In March 2014, a coalition of student and civil groups organised mass protests in streets near the Presidential Palace and the parliament building that has been occupied by protesters for nearly a fortnight.
The rally in Taipei against a trade deal with China, was one of the largest in recent years in Taiwan, an island that split from China over six decades ago after a civil war.
Kuomintang has been in crisis mode since November when it lost power in local elections. The defeat paved the way for Hung Hsiu-chu to step up as its only prospective presidential candidate. But her stated intention of signing a peace treaty with China has rubbed a lot of party cadres the wrong way.

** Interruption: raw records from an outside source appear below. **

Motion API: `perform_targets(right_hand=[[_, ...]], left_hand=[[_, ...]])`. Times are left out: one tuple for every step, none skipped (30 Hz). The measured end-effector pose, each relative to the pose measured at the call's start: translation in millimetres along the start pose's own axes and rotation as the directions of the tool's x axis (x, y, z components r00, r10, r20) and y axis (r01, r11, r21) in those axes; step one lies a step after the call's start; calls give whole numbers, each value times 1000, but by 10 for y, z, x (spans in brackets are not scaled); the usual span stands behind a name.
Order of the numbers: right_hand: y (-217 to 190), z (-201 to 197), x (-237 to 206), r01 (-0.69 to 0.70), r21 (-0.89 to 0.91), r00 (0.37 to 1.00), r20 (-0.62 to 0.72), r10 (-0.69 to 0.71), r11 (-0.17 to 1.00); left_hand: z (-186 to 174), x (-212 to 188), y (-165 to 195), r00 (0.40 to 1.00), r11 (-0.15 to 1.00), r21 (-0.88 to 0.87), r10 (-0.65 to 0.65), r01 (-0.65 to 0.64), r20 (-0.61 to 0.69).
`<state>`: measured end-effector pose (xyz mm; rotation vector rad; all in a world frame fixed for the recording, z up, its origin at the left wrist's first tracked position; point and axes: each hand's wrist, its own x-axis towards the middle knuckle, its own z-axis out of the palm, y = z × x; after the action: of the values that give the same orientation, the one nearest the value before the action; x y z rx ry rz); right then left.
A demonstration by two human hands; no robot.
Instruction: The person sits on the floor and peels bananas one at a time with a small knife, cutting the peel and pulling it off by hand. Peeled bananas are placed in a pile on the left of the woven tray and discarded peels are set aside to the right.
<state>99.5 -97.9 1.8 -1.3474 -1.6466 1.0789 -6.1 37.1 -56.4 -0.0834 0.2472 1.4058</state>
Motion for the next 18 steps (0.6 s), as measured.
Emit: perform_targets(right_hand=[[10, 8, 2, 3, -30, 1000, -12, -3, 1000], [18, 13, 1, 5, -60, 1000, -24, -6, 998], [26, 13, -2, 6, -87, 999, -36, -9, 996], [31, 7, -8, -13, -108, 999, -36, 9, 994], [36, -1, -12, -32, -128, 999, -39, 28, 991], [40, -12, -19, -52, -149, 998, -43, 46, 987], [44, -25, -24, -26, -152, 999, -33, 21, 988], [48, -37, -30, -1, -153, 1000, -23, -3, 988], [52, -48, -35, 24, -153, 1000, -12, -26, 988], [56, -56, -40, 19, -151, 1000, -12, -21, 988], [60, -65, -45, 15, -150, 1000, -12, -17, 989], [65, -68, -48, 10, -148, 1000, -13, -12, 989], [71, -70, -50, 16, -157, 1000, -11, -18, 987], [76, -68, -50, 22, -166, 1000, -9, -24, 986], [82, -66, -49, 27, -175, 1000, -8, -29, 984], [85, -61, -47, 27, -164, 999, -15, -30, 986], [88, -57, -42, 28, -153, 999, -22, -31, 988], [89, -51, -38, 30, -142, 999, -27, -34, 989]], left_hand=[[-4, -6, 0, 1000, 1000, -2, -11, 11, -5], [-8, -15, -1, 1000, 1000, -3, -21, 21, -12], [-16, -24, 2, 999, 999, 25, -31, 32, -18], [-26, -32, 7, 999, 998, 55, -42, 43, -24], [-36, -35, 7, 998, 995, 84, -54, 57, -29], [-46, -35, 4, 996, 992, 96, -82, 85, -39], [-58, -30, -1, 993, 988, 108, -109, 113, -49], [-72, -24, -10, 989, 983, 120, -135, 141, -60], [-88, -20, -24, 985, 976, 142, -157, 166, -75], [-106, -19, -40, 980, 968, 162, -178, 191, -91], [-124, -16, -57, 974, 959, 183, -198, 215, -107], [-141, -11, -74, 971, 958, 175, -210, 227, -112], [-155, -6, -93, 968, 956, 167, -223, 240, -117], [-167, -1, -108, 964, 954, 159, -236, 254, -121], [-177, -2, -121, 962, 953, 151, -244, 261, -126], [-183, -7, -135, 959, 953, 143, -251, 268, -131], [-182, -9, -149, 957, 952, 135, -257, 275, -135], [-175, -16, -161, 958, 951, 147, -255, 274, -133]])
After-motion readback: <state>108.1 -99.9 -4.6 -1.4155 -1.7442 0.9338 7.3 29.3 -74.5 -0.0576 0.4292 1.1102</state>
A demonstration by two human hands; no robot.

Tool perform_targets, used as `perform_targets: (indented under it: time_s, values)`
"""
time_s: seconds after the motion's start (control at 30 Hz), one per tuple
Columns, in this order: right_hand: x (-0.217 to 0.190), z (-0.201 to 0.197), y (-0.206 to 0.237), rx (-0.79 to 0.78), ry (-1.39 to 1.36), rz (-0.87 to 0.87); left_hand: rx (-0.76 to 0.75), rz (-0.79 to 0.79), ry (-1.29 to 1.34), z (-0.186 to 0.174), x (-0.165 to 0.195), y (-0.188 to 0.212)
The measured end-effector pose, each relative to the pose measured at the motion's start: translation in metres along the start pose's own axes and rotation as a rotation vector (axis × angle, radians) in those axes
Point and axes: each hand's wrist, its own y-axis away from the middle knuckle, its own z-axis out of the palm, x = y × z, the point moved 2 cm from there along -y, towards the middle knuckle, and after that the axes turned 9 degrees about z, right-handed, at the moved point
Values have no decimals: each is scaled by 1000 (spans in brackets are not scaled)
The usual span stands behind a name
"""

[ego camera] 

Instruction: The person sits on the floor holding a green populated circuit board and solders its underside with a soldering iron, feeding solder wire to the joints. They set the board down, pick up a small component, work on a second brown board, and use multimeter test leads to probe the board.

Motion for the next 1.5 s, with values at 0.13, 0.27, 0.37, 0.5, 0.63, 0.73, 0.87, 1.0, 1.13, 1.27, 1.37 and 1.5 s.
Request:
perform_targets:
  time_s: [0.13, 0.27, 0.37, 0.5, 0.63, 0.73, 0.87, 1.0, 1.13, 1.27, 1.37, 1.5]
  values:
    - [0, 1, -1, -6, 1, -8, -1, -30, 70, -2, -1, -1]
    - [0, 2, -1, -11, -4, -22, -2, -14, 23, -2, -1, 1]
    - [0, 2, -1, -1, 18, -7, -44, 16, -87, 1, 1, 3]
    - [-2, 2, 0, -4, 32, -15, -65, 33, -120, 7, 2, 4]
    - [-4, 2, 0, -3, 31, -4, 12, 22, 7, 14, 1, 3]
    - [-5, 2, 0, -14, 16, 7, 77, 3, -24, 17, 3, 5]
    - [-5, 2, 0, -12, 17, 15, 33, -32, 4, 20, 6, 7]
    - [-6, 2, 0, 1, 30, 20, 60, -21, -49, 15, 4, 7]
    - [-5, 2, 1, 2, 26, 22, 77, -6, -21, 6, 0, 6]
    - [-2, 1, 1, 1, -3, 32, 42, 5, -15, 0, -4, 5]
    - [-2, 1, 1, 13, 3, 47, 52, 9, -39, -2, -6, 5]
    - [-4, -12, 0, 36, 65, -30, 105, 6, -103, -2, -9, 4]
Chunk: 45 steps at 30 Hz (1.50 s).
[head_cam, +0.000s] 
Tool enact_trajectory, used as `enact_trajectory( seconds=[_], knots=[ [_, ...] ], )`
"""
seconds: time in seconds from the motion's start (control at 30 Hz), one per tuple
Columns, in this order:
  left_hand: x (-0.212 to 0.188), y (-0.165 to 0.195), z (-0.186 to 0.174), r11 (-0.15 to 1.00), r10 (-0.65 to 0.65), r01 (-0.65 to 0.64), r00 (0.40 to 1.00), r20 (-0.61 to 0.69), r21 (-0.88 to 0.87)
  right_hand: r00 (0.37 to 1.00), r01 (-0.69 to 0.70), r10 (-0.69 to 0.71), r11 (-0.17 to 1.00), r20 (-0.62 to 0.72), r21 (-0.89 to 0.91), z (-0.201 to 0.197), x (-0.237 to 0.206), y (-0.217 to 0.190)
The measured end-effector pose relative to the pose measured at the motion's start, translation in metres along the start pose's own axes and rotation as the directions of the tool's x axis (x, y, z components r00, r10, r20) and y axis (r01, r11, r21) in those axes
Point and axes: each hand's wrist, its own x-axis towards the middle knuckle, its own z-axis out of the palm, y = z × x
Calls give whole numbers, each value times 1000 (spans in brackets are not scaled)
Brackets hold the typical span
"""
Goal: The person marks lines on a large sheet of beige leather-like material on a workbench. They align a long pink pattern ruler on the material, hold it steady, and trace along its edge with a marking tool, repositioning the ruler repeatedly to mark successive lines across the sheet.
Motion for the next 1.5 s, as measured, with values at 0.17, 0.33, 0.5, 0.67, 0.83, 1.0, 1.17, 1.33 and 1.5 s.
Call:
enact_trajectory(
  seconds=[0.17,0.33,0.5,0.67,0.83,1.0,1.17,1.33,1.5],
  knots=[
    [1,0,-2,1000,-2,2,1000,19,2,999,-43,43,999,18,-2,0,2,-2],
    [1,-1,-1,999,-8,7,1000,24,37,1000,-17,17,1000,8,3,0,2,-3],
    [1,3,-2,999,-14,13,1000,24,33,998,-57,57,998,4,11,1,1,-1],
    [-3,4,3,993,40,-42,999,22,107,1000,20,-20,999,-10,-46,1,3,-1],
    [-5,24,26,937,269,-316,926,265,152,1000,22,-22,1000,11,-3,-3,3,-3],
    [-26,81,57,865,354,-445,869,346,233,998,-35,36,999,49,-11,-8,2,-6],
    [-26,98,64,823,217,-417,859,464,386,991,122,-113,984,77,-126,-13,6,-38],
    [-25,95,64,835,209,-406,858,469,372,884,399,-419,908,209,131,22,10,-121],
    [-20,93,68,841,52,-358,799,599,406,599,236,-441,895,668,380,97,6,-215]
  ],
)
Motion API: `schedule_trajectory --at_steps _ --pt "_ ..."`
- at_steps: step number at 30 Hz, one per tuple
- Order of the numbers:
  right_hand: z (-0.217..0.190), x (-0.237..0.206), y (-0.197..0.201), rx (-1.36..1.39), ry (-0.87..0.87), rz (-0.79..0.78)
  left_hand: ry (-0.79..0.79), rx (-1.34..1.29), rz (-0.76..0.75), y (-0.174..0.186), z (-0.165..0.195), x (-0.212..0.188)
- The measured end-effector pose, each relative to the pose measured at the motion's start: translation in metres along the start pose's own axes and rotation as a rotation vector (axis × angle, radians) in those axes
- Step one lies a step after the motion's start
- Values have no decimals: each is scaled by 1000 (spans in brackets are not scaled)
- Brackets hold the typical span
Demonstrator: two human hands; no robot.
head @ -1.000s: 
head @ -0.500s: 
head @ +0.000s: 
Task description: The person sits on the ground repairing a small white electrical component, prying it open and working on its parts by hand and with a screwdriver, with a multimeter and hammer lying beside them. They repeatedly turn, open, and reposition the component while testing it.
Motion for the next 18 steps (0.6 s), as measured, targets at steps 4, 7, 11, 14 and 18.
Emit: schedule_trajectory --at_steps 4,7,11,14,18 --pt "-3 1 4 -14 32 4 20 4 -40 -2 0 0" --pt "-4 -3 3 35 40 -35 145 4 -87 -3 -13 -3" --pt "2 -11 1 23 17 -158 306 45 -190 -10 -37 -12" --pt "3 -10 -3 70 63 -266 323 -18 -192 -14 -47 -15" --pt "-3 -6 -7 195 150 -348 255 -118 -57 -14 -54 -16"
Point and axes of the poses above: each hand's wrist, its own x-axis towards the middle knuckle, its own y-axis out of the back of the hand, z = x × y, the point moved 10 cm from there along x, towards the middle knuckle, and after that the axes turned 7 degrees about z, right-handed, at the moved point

The election result was seen as a vote against President Ma Ying-jeou's China-friendly policies. Democratically minded young and middle-class Taiwanese, unhappy with slowing economic growth and stagnant wages, remain suspicious of China's intentions and see only big business prospering from closer ties.
Campaign jockeying and factional infighting are pushing members away from a party that numbered well over a million in 2000 but is now down to about 890,000, with only about a third of them active.
For many Taiwanese, their opinion of the KMT has grown increasingly lower within the past few years.
"The KMT has been conniving with many groups to do things they shouldn't be doing, such as creating social disorder. I think they really ignore letting us people know about what's happening around this world. As other countries are progressing, Taiwan is regressing. That's roughly how it is," said Taipei resident May Lee.
Former KMT member Justin Chen said that infighting and a variety of other problems are causing massive losses in elections for the KMT.
"If KMT itself won't unite, other political parties will have a chance to compete with the KMT for regional legislative (seats), which means that the KMT-led coalition parties will clash with each other. I am afraid that the result would be that they would trample all over each other, which would be troublesome," said Chen.